- [Exercise details]: Transcribe all of the data exactly, leaving nothing out.
= Beginning of Section =
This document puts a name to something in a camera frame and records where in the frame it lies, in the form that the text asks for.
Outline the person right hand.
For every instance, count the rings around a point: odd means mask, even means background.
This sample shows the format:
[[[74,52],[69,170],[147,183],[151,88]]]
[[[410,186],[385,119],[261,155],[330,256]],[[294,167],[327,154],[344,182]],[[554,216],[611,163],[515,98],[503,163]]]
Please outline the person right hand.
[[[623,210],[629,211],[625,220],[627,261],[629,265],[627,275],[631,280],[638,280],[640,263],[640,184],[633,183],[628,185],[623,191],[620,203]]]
= End of Section =
- [Exercise response]:
This document puts a name to something in a camera frame and records where in the frame it lies, in the form that the text asks for.
Outline the person right hand.
For every instance, count the rings around a point: odd means mask, even means background.
This sample shows the format:
[[[74,52],[69,170],[147,183],[151,88]]]
[[[410,186],[385,119],[261,155],[330,256]],[[294,167],[327,154],[344,182]],[[554,216],[611,163],[515,98],[503,163]]]
Please outline the person right hand.
[[[623,210],[629,211],[625,220],[627,261],[629,265],[627,275],[631,280],[638,280],[640,263],[640,184],[633,183],[628,185],[623,191],[620,203]]]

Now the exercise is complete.